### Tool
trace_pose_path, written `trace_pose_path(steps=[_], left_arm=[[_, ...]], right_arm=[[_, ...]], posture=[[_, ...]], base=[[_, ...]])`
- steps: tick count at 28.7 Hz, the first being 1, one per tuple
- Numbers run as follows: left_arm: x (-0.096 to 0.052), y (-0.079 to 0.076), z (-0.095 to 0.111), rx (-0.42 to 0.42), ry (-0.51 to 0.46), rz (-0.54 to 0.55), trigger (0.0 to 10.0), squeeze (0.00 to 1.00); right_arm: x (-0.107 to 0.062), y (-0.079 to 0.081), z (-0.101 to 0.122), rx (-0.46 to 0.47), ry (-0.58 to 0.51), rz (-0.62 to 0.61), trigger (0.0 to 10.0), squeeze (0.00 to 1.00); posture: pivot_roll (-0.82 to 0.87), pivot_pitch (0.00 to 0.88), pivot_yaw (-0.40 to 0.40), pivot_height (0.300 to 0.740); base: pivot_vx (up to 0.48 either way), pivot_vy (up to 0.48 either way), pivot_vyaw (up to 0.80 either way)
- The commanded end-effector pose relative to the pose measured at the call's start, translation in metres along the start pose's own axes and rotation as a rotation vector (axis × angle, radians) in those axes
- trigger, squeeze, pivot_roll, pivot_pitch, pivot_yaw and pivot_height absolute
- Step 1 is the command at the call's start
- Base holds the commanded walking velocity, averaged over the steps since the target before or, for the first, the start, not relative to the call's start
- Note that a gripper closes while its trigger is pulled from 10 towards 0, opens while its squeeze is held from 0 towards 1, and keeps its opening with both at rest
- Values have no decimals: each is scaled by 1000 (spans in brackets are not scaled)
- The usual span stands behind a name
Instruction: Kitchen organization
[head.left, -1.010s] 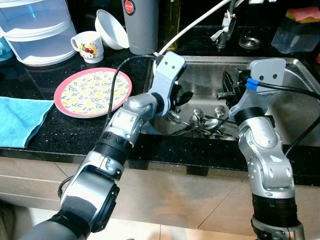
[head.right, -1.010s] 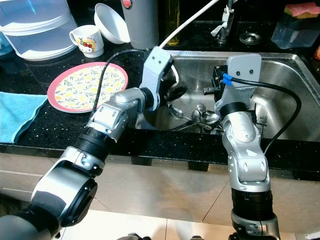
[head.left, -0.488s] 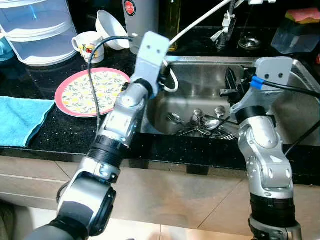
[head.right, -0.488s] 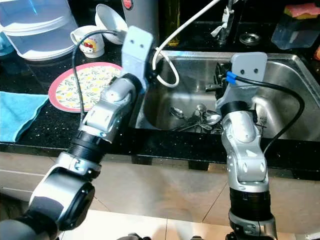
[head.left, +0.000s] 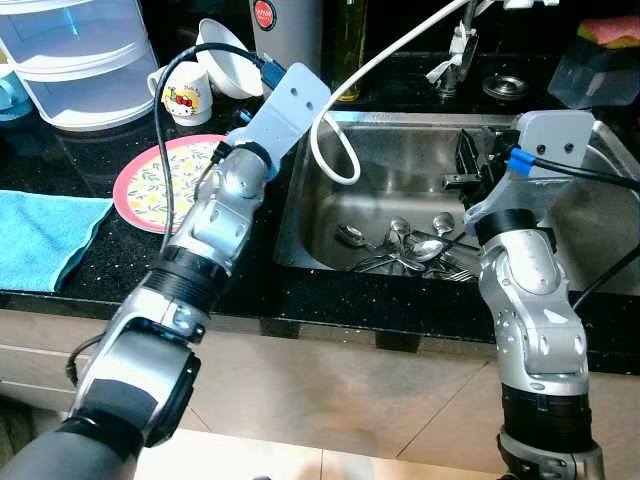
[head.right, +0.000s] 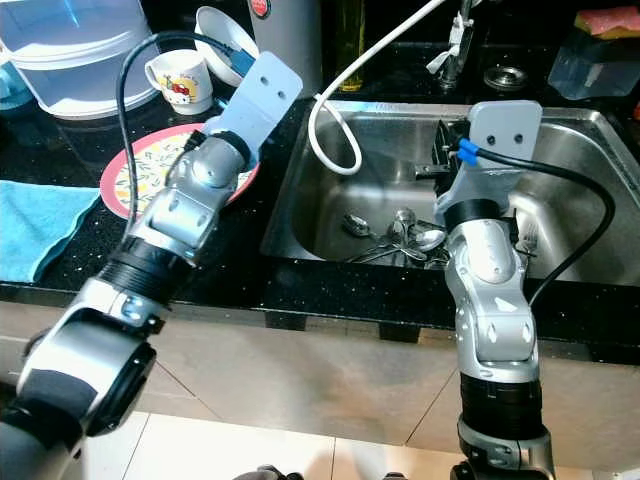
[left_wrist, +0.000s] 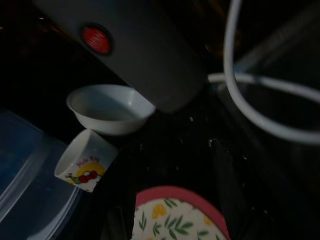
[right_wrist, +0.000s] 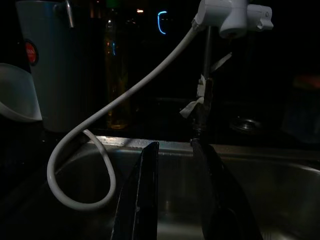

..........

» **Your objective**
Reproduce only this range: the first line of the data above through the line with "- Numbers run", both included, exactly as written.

» **Task solution**
### Tool
trace_pose_path, written `trace_pose_path(steps=[_], left_arm=[[_, ...]], right_arm=[[_, ...]], posture=[[_, ...]], base=[[_, ...]])`
- steps: tick count at 28.7 Hz, the first being 1, one per tuple
- Numbers run as follows: left_arm: x (-0.096 to 0.052), y (-0.079 to 0.076), z (-0.095 to 0.111), rx (-0.42 to 0.42), ry (-0.51 to 0.46), rz (-0.54 to 0.55), trigger (0.0 to 10.0), squeeze (0.00 to 1.00); right_arm: x (-0.107 to 0.062), y (-0.079 to 0.081), z (-0.101 to 0.122), rx (-0.46 to 0.47), ry (-0.58 to 0.51), rz (-0.62 to 0.61), trigger (0.0 to 10.0), squeeze (0.00 to 1.00); posture: pivot_roll (-0.82 to 0.87), pivot_pitch (0.00 to 0.88), pivot_yaw (-0.40 to 0.40), pivot_height (0.300 to 0.740); base: pivot_vx (up to 0.48 either way), pivot_vy (up to 0.48 either way), pivot_vyaw (up to 0.80 either way)

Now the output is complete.